Part of the debate – in the Senedd at 4:26 pm on 21 January 2020.
No. I don't think I'm going to spend much time arguing how many angels can dance on the head of a pin. These kinds of academic pursuits lie ahead for the Member for Bridgend; a seat that was lost, of course, in the Westminster election just a few weeks ago. These facts don't seem to have impinged upon the consciousness of Labour Members, and possibly Plaid Cymru Members, at all.
There was, I think, quite a palpable mood in the country to get on with the job of delivering on Brexit. That wasn't the only reason why Labour lost so many seats in that election, but it was undoubtedly a very significant part of it. The problem has been, for this institution, overwhelmingly populated by those who supported the 'remain' cause in the referendum, you have never been reconciled to the result of the referendum itself. And you've done everything you possibly can to throw spanners in the works and to try to delay, and possibly frustrate, and, through a campaign for a so-called people's vote, to reverse the result of the referendum in June 2016. Well, you've lost, and now it's time for you to recognise that you've lost. And if there are any constitutional outrages included in this Bill, the reason that that has come about is because of your intransigent opposition to what the people voted for three and a half years ago.
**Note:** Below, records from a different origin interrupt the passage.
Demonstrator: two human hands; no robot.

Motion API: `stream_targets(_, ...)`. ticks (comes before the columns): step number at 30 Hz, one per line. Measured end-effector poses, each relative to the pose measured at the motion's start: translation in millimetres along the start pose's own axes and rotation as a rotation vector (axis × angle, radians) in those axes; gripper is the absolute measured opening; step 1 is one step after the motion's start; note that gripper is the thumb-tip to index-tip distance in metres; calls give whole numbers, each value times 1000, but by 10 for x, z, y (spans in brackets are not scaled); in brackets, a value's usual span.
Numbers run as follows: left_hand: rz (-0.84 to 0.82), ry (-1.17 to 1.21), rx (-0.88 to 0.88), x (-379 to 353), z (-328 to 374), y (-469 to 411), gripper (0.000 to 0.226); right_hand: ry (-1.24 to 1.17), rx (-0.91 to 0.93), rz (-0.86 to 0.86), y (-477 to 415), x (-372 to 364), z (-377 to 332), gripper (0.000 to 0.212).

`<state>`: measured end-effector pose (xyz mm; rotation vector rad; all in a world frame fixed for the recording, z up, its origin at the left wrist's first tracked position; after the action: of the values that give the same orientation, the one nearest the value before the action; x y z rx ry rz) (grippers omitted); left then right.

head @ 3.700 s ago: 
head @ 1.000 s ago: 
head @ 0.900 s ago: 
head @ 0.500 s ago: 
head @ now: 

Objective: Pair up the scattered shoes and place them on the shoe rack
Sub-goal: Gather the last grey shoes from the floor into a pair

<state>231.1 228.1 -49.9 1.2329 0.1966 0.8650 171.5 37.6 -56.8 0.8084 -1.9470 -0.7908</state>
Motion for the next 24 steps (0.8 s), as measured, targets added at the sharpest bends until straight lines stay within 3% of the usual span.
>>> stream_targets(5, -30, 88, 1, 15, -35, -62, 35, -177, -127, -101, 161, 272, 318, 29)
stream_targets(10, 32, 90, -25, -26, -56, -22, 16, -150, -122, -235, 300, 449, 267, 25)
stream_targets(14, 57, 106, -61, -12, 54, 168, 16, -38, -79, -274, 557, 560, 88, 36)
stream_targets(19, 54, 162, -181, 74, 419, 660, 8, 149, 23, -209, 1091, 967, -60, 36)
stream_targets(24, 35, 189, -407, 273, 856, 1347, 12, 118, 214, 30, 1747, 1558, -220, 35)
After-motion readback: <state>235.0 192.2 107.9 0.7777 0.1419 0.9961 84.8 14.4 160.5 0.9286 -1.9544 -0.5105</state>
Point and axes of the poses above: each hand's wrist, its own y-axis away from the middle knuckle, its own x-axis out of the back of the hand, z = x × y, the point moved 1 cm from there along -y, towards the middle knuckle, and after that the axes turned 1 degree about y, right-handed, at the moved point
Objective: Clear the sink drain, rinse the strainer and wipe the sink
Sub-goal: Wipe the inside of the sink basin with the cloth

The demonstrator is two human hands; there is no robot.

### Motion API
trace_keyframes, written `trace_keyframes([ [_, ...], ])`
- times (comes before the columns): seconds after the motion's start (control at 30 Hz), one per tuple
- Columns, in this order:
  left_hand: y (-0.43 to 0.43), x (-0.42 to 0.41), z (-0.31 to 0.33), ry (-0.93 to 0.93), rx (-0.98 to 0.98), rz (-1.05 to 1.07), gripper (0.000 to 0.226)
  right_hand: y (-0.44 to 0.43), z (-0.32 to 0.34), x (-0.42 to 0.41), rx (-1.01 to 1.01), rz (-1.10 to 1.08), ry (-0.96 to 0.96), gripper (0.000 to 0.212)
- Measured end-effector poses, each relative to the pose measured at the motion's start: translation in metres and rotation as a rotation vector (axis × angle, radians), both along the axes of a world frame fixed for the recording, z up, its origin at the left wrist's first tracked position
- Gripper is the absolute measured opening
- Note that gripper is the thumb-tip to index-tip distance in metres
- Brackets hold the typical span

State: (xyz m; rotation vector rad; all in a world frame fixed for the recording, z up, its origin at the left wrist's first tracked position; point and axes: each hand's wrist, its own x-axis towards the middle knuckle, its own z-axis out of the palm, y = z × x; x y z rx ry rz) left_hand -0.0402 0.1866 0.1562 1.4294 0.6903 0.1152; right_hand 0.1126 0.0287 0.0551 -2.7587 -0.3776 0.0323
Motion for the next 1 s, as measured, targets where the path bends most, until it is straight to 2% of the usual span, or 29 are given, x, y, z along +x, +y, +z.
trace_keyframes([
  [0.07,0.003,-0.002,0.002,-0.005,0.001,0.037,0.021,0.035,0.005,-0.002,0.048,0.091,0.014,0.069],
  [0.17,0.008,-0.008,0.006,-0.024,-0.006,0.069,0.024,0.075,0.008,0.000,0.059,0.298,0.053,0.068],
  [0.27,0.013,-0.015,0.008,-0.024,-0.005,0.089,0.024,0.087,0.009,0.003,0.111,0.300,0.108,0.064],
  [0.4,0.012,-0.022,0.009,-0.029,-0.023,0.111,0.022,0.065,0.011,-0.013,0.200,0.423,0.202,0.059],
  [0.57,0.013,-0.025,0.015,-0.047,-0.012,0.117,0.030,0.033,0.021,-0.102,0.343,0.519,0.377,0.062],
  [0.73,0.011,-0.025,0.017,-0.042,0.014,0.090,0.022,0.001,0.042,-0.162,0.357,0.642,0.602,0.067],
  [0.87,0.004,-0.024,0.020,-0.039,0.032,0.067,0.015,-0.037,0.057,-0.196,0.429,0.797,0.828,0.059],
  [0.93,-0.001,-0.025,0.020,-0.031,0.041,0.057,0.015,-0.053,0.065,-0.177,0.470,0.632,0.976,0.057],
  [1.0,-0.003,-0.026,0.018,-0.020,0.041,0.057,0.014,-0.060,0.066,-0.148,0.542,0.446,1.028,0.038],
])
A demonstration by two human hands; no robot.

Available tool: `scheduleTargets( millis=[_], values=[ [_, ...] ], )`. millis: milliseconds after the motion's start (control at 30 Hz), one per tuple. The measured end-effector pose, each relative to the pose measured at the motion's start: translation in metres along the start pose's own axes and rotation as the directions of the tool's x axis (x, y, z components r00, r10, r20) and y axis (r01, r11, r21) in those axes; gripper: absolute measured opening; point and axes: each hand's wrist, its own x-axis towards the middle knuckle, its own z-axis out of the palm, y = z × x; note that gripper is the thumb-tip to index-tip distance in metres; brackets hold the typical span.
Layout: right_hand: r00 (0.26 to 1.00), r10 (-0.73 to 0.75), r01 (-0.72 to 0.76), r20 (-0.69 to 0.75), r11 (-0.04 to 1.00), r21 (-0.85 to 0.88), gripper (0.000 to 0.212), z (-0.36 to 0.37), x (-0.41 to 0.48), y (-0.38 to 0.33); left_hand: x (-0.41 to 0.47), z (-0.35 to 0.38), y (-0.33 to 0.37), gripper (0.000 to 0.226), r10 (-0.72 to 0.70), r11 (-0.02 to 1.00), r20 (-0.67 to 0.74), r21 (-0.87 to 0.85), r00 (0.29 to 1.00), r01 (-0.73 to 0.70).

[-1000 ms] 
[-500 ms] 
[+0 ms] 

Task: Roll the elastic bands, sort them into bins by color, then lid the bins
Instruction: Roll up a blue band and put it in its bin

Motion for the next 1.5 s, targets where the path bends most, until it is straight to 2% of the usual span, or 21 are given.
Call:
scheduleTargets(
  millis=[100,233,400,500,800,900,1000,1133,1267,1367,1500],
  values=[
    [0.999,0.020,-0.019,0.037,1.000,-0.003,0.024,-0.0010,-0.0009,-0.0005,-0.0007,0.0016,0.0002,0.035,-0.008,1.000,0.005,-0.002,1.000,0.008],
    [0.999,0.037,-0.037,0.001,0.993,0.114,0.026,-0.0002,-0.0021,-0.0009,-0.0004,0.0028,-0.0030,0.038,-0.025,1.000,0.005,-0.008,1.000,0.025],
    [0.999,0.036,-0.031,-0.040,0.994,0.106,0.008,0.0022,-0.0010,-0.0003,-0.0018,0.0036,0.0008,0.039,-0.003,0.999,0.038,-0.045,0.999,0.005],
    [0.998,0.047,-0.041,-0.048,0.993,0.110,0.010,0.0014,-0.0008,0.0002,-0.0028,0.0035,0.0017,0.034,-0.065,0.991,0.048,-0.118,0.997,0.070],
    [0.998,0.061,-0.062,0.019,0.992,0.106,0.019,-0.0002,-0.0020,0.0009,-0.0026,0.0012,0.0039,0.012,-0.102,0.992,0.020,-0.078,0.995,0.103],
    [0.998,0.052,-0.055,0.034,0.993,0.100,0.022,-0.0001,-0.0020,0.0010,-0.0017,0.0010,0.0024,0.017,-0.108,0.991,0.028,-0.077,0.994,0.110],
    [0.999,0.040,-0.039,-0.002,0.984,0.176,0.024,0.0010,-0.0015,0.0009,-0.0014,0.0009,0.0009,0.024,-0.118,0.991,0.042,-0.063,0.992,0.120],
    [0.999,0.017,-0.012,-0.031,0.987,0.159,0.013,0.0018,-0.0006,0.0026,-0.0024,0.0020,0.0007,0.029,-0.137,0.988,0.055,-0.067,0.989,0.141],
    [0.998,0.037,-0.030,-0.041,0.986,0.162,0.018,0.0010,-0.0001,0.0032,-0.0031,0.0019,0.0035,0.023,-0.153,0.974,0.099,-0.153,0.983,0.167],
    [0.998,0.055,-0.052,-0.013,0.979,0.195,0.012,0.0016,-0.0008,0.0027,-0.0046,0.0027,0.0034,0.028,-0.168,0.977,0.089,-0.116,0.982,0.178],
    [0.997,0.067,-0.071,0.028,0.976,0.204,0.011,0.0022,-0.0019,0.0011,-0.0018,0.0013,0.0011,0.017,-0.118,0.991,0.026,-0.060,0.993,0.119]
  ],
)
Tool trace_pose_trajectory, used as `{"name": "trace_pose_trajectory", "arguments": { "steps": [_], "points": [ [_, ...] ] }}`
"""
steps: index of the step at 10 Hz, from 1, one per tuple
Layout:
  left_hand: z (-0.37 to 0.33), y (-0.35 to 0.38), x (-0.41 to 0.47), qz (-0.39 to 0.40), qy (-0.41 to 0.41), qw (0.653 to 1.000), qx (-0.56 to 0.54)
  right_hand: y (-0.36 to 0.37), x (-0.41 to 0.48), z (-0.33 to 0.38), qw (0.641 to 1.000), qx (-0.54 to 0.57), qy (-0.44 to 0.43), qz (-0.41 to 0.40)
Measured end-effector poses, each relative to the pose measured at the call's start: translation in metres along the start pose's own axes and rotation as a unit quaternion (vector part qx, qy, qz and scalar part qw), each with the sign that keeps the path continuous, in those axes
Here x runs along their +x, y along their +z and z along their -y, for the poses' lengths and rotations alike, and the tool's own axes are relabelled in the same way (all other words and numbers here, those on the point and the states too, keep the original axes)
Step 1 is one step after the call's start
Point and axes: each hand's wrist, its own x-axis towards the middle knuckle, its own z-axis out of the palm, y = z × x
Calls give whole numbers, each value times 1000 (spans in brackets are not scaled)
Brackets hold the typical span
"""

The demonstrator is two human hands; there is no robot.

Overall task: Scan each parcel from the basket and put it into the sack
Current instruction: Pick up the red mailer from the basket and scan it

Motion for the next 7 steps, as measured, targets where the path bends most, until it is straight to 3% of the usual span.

I don't have those worries that have been expressed by other Members in this debate, but I do think this is a highly exceptional case, as David Melding explained in the course of his speech. We're not going to have referenda of this constitutional import very often, if indeed ever again in this country. And as a result of the delays that have occurred in fulfilling that referendum result, there is now a pressing and overriding desire that we should deliver on what the people voted for.
We've heard speeches going over, once again, all the arguments that we've done to death in the course of the referendum campaign and over the last three and a half years. The argument about whether it's a good thing to leave the EU or not is over. The people have decided. But the policy of the Welsh Government is that we have Brexit in name only; they want to stay in the customs union, they want to stay in the single market. Well, by no stretch of the imagination could that be described as Brexit. The whole point of this, to go back to the former First Minister's point about parliamentary sovereignty, is to restore legislative power to the legislators, not just in Westminster, but, so long as the devolution settlement subsists, to legislators here in this place. I give way again, yes.